**About this exercise:** Reproduce the whole listing below without its pictures, exactly as written.

**Information shown:**
++++++++++++++++++++
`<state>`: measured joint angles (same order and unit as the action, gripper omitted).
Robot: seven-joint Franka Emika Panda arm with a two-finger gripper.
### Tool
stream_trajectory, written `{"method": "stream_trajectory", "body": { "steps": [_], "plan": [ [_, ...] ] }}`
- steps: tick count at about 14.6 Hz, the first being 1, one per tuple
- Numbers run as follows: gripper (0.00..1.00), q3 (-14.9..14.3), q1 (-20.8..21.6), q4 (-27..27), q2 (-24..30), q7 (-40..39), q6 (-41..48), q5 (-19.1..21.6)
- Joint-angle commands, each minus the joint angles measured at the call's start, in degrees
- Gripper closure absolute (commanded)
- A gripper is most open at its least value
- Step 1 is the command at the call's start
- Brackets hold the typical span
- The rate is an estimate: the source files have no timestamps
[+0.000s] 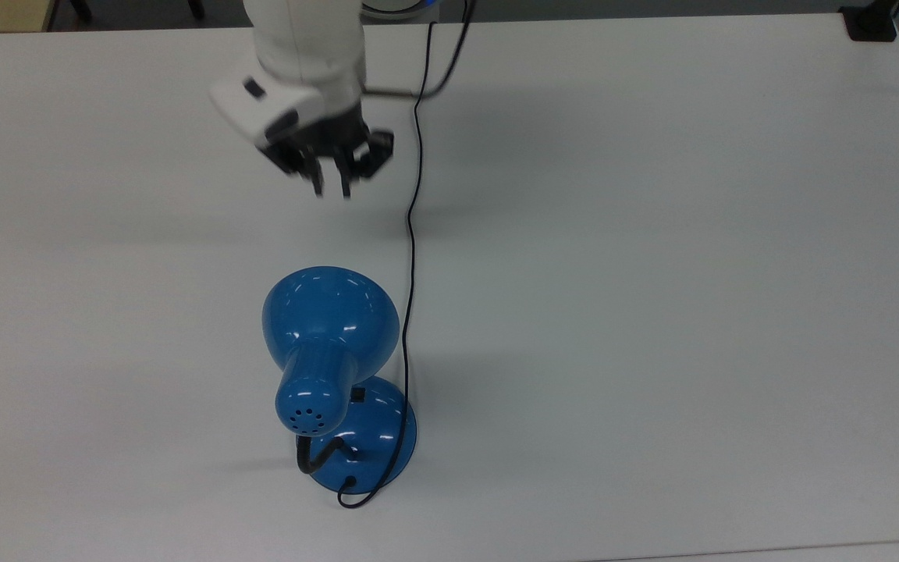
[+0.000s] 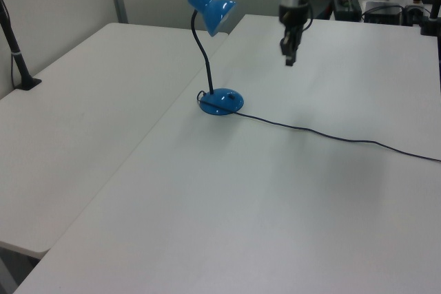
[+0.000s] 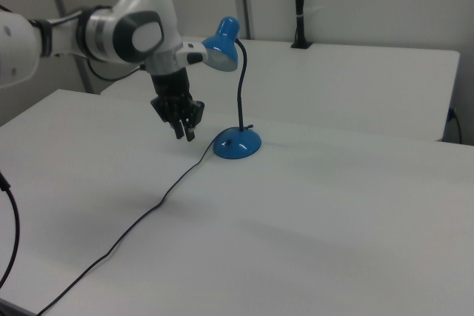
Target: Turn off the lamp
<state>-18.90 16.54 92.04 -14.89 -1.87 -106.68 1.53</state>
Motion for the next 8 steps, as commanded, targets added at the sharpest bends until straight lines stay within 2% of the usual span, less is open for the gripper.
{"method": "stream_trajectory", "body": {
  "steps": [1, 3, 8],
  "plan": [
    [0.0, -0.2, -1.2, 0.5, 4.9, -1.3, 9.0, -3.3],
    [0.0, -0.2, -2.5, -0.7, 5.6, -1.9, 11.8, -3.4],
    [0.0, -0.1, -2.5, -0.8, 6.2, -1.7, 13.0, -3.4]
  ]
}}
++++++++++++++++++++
**Result of the exercise:**
`<state>`: measured joint angles (same order and unit as the action, gripper omitted).
Robot: seven-joint Franka Emika Panda arm with a two-finger gripper.
### Tool
stream_trajectory, written `{"method": "stream_trajectory", "body": { "steps": [_], "plan": [ [_, ...] ] }}`
- steps: tick count at about 14.6 Hz, the first being 1, one per tuple
- Numbers run as follows: gripper (0.00..1.00), q3 (-14.9..14.3), q1 (-20.8..21.6), q4 (-27..27), q2 (-24..30), q7 (-40..39), q6 (-41..48), q5 (-19.1..21.6)
- Joint-angle commands, each minus the joint angles measured at the call's start, in degrees
- Gripper closure absolute (commanded)
- A gripper is most open at its least value
- Step 1 is the command at the call's start
- Brackets hold the typical span
- The rate is an estimate: the source files have no timestamps
[+0.000s] 
[+0.000s] 
[+0.000s] 
Target: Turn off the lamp
<state>-18.90 16.54 92.04 -14.89 -1.87 -106.68 1.53</state>
Motion for the next 8 steps, as commanded, targets added at the sharpest bends until straight lines stay within 2% of the usual span, less is open for the gripper.
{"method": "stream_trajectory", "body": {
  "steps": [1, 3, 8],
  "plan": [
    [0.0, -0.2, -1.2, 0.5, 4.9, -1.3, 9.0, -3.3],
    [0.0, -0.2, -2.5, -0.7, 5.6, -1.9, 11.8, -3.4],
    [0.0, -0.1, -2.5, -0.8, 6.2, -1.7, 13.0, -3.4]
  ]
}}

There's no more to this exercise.